Monday, February 15, 2010

Doug Fieger, 1952-2010

Doug Fieger, the brains, such as they were, behind the power-pop band the Knack, dead at the age of 57. You younger folks might find this hard to believe, but the Knack more or less presented themselves as the new Beatles, starting with the Meet the Beatles knockoff Get the Knack in 1979. "My Sharona," which spent six weeks at Number One in that magical summer of '79, nearly pulled it off, but that proved to be just about the only bullet in the Knack holster.

Fieger was a native of (suburban) Detroit who had fled for L.A. when he formed the Knack via the un-Beatlesque method of putting an ad in the paper. By the time the Knack made their first album, Fieger was as old as George Harrison was when the Beatles broke up. They weren't a one-hit wonder: "Good Girls Don't," the second single from Get the Knack, went to Number Eleven in that less-than-magical autumn of '79. Their unfortunate second album, But the Little Girls Understand, spawned the enervated "Baby Talks Dirty," which squeaked into the Top Forty for two weeks in March 1980, but that was it. Round Trip, the Knack's Revolver, went nowhere in 1981, and the Knack broke up, except for the inevtiable reunions, in 1982.

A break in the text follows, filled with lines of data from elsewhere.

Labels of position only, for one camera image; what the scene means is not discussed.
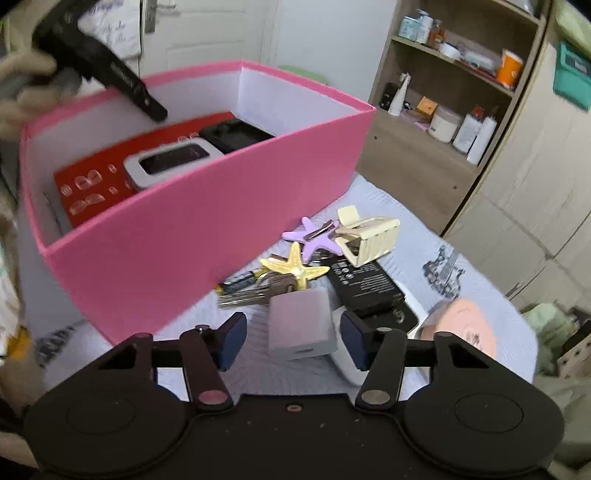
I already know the black yellow battery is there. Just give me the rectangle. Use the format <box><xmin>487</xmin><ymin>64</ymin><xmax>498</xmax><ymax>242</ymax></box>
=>
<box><xmin>213</xmin><ymin>271</ymin><xmax>257</xmax><ymax>294</ymax></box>

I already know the light blue container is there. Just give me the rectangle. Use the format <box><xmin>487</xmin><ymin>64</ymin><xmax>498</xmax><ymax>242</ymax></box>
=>
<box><xmin>462</xmin><ymin>46</ymin><xmax>502</xmax><ymax>70</ymax></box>

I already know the white bottle with red cap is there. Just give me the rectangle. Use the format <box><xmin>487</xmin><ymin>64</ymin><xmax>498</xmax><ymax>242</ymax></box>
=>
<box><xmin>452</xmin><ymin>106</ymin><xmax>485</xmax><ymax>153</ymax></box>

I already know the white black power bank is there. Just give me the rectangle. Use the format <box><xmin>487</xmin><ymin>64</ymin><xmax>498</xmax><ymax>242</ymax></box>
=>
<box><xmin>330</xmin><ymin>286</ymin><xmax>430</xmax><ymax>388</ymax></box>

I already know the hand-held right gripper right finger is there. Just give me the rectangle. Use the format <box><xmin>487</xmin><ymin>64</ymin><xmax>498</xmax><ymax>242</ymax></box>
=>
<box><xmin>340</xmin><ymin>309</ymin><xmax>490</xmax><ymax>411</ymax></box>

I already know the beige hair claw clip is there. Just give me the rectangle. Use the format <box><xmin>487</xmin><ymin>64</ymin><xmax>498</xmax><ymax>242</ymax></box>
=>
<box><xmin>333</xmin><ymin>205</ymin><xmax>400</xmax><ymax>268</ymax></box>

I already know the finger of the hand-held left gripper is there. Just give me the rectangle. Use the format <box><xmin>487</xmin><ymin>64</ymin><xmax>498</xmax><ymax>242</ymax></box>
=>
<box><xmin>107</xmin><ymin>55</ymin><xmax>168</xmax><ymax>123</ymax></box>

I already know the pink round case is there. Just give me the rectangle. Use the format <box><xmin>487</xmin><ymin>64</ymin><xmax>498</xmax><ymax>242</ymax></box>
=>
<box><xmin>416</xmin><ymin>298</ymin><xmax>499</xmax><ymax>361</ymax></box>

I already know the bunch of metal keys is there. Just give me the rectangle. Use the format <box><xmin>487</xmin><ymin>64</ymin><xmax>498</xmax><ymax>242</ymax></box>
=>
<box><xmin>217</xmin><ymin>270</ymin><xmax>296</xmax><ymax>309</ymax></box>

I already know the red flat package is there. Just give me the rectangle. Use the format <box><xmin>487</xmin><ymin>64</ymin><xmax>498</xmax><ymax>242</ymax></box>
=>
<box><xmin>53</xmin><ymin>112</ymin><xmax>232</xmax><ymax>229</ymax></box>

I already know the orange paper cup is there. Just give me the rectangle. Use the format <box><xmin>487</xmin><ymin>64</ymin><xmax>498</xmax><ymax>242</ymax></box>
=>
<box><xmin>496</xmin><ymin>48</ymin><xmax>525</xmax><ymax>88</ymax></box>

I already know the teal hanging bag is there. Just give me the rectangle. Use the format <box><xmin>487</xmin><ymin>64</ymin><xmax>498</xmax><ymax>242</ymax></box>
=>
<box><xmin>554</xmin><ymin>41</ymin><xmax>591</xmax><ymax>112</ymax></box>

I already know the purple starfish hair clip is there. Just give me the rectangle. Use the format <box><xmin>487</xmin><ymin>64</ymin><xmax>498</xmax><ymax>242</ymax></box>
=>
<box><xmin>281</xmin><ymin>216</ymin><xmax>343</xmax><ymax>264</ymax></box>

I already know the white door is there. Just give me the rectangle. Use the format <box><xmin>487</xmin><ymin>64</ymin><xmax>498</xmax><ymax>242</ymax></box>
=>
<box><xmin>139</xmin><ymin>0</ymin><xmax>278</xmax><ymax>77</ymax></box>

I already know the white round jar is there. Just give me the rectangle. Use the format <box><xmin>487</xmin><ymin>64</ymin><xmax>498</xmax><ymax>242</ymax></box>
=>
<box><xmin>428</xmin><ymin>106</ymin><xmax>464</xmax><ymax>144</ymax></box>

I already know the pink cardboard box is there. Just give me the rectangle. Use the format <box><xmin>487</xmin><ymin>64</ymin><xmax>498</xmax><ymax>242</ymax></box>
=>
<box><xmin>18</xmin><ymin>60</ymin><xmax>377</xmax><ymax>347</ymax></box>

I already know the black plastic case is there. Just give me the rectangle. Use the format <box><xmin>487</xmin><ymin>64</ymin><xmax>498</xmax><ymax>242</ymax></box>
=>
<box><xmin>199</xmin><ymin>117</ymin><xmax>278</xmax><ymax>155</ymax></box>

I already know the person's left hand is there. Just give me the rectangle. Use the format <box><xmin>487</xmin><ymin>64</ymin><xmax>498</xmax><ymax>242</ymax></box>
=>
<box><xmin>0</xmin><ymin>48</ymin><xmax>80</xmax><ymax>137</ymax></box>

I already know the metal door handle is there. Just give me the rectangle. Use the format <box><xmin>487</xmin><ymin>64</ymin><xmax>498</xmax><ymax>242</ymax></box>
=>
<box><xmin>144</xmin><ymin>0</ymin><xmax>171</xmax><ymax>33</ymax></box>

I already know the white tube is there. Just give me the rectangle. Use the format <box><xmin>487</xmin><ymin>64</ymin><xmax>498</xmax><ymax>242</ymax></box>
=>
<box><xmin>388</xmin><ymin>73</ymin><xmax>411</xmax><ymax>116</ymax></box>

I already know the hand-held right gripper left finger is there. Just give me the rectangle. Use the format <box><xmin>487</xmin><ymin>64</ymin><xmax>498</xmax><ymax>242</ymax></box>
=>
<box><xmin>97</xmin><ymin>311</ymin><xmax>247</xmax><ymax>414</ymax></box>

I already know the grey charger block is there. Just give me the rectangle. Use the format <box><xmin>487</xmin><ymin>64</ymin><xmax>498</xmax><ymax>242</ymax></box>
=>
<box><xmin>268</xmin><ymin>290</ymin><xmax>337</xmax><ymax>361</ymax></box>

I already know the white tin with dark window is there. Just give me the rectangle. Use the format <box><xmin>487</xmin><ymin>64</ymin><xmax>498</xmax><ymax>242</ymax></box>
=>
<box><xmin>124</xmin><ymin>142</ymin><xmax>223</xmax><ymax>191</ymax></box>

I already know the yellow starfish hair clip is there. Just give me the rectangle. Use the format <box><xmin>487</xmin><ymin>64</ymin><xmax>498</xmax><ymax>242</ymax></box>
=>
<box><xmin>259</xmin><ymin>241</ymin><xmax>331</xmax><ymax>291</ymax></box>

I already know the white printed tote bag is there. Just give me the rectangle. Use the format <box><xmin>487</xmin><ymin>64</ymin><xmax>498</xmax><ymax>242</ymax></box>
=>
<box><xmin>81</xmin><ymin>0</ymin><xmax>141</xmax><ymax>58</ymax></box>

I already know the black printed box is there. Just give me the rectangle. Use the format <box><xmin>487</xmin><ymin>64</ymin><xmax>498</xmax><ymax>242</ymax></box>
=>
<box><xmin>318</xmin><ymin>256</ymin><xmax>407</xmax><ymax>319</ymax></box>

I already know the green cloth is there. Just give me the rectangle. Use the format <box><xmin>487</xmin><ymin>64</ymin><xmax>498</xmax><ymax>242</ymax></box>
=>
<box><xmin>522</xmin><ymin>305</ymin><xmax>591</xmax><ymax>374</ymax></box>

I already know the wooden shelf unit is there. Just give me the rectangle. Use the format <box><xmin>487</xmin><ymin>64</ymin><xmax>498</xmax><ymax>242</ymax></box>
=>
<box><xmin>367</xmin><ymin>0</ymin><xmax>555</xmax><ymax>236</ymax></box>

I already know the tall white bottle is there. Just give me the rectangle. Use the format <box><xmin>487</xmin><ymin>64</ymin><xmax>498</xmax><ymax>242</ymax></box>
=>
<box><xmin>466</xmin><ymin>107</ymin><xmax>499</xmax><ymax>166</ymax></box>

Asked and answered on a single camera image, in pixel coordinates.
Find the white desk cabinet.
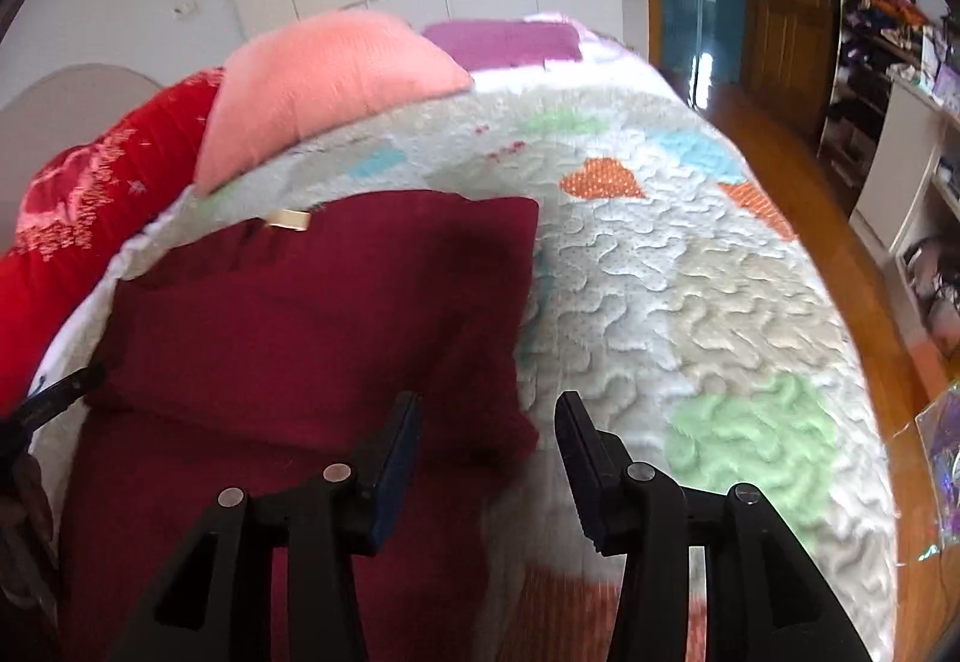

I don't mean to slight Fieger's gifts; coming up with a single as indelible as "My Sharona" is a lot more than most of us will accomplish. Here they are, making the world safe for the Romantics, on some kind of German TV show:


  1. The band's name (and first album title) is a reference to the movie Richard Lester directed in between "Hard Day's Night" and "Help!": "The Knack . . . and How to Get It." They were much hated -- I remember Rolling Stone had a story about the anti-fan club that sprang up in LA, with "Nuke the Knack" buttons. I think their offense was corrupting the aesthetic principles of new wave, though punk itself had been corrupted by opportunists both good (The Vibrators) and bad (The Stranglers) from pretty much the very start. Not that I knew that then; I just knew they were catchy and dirty -- "My Sharona" was the filthiest thing I'd ever heard on the radio, at least until Mick Jagger was singing about a girl who could make a dead man come two years later.

  2. Well, it was the filthiest thing you heard on the radio until "Good Girls Don't" crashed the charts, although as I understand it there was an edit that cut out the line "Till she's sitting on your face."

    Some might argue for "Heart of Glass," but for my money "My Sharona" remains the best cut on my "Billboard Top Hits of 1979," as long as we're going to leave Randy Van Warmer out of the conversation.

  3. The "clean" version of "Good Girls Don't" has two lyric changes: "wishing you could get into her pants" became "wishing that she'd give you a chance" and "sitting on your face" became "puts you in your place."

    This kept the world safe until Janet Jackson appeared at the Super Bowl, I think.